Financial Access Initiative
The Financial Access Initiative (FAI) is a research center working at the intersection of financial inclusion, development, and poverty. We focus on exploring how financial services can better meet the needs and improve the lives of poor households.
FAI is housed at NYU's Robert F. Wagner Graduate School of Public Service. The center was founded in 2006 by economists Jonathan Morduch (New York University), Dean Karlan (Northwestern University), and Sendhil Mullainathan (University of Chicago). Initial funding was provided by the Bill & Melinda Gates Foundation.
Our Mission
Over the last decade, millions of people have gained access to formal financial tools and services. But big gaps remain, and disadvantaged communities in both rich and poor countries risk falling further behind. FAI works to close these gaps, by exploring how financial services can better meet the needs and improve the lives of poor households and small businesses.
Our Impact
In early years, FAI funded a series of RCTs that reshaped microfinance conversations, including early studies of microcredit impact, and innovative savings and credit products.
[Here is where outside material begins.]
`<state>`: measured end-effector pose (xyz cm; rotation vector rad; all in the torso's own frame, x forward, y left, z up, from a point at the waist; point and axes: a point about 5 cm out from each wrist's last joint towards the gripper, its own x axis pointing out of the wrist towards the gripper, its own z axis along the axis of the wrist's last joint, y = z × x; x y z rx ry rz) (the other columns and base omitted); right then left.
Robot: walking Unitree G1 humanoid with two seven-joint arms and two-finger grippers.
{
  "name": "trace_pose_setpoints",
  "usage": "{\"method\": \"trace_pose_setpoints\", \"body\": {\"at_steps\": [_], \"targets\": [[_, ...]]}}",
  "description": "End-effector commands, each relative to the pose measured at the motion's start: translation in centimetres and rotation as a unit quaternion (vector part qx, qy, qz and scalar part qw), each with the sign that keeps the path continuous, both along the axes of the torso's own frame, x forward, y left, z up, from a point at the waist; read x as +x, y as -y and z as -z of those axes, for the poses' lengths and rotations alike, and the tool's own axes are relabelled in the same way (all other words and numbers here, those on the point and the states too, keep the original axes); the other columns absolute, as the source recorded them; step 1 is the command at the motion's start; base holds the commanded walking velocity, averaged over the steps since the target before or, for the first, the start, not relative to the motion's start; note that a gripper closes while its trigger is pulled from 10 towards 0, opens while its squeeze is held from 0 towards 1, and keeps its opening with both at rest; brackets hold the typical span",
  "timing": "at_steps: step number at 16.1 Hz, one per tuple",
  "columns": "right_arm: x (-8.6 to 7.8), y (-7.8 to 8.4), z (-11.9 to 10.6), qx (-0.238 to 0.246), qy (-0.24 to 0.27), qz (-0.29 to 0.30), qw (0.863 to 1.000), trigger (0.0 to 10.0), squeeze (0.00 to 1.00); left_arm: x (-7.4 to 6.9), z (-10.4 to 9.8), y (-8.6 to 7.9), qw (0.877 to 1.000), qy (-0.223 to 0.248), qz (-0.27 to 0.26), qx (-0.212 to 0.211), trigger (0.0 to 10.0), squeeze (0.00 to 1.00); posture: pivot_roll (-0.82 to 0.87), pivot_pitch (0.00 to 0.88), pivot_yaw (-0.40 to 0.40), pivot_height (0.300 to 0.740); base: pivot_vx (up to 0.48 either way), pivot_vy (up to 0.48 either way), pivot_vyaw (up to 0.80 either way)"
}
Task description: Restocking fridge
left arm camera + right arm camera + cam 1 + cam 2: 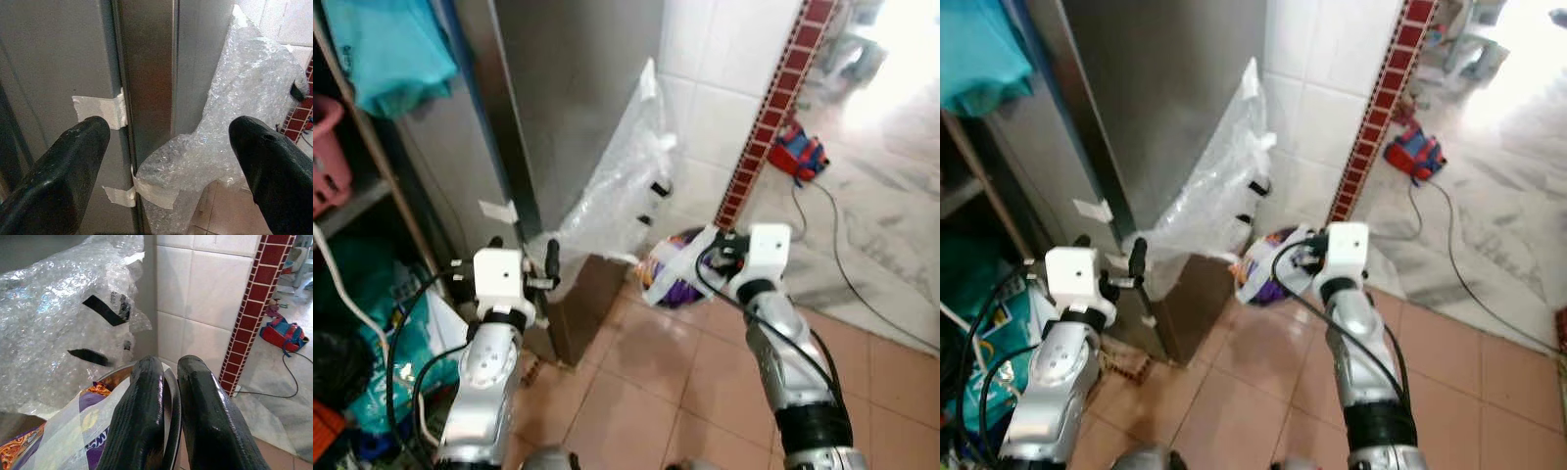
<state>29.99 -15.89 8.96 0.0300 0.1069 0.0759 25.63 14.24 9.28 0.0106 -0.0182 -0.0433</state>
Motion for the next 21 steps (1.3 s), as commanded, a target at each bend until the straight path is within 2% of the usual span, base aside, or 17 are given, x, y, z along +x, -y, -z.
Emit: {"method": "trace_pose_setpoints", "body": {"at_steps": [1,3,8,11,15,21], "targets": [[0.1,0.6,-0.8,-0.006,0.018,0.007,1.0,10.0,0.0,0.0,-0.2,0.4,1.0,0.002,0.005,0.0,10.0,0.0,0.08,0.002,-0.022,0.74,0.0,0.0,0.0],[0.2,0.5,-1.0,-0.007,0.02,0.005,1.0,10.0,0.0,0.0,-0.4,0.4,1.0,0.008,0.01,-0.001,10.0,0.0,0.1,0.021,-0.028,0.74,0.0,0.0,0.0],[0.8,-0.4,-1.9,-0.009,0.031,-0.002,0.999,10.0,0.0,0.4,-1.2,-0.8,1.0,0.017,0.01,0.021,10.0,0.0,0.11,0.042,-0.025,0.74,0.0,0.413,0.0],[0.8,-0.7,-1.9,-0.01,0.032,-0.007,0.999,10.0,0.0,0.5,-1.3,-0.8,0.999,0.02,0.016,0.021,10.0,0.0,0.12,0.035,-0.029,0.74,0.0,0.0,0.0],[0.5,-0.5,-1.7,-0.014,0.034,-0.002,0.999,10.0,0.0,-0.3,-0.8,-0.4,0.999,0.017,0.035,0.016,10.0,0.0,0.11,0.015,-0.022,0.74,0.062,0.0,0.0],[0.8,-0.1,-2.0,-0.02,0.036,0.001,0.999,10.0,0.0,0.3,-1.1,-0.3,0.999,0.023,0.025,0.009,10.0,0.0,0.1,0.023,-0.028,0.74,0.219,0.0,0.0]]}}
This led to a series of influential projects, including:
- The Economics of Microfinance, the standard text used in courses for microfinance executives around the world.
- Portfolios of the Poor, a multi-country study of the daily and weekly financial lives of poor households. The resulting book reshaped the financial inclusion field, illuminating volatility as a central issue.
- The US Financial Diaries, a year-long study of 235 households. The study became a book which provided new frameworks for conversations about poverty, inequality, and “good jobs” in the US and other wealthy countries.
Today, we advance research and dialogue through:
- The Small Firm Diaries, a 3-year, 7-country global research initiative to better understand the financial lives and barriers to growth of small businesses.
- The Sentinel Project, which tracks how microfinance institutions are reacting to and recovering from the Covid-19 pandemic.
- The Guaranteed Income in Compton Project, a qualitative assessment of a two-year pilot program for low-income households in Compton, California.
- A series of virtual discussions on financial inclusion
- An ongoing body of work that generates new ideas and reveals new dimensions of financial inclusion and poverty, such as our paper Rethinking Poverty, Household Finance, and Microfinance.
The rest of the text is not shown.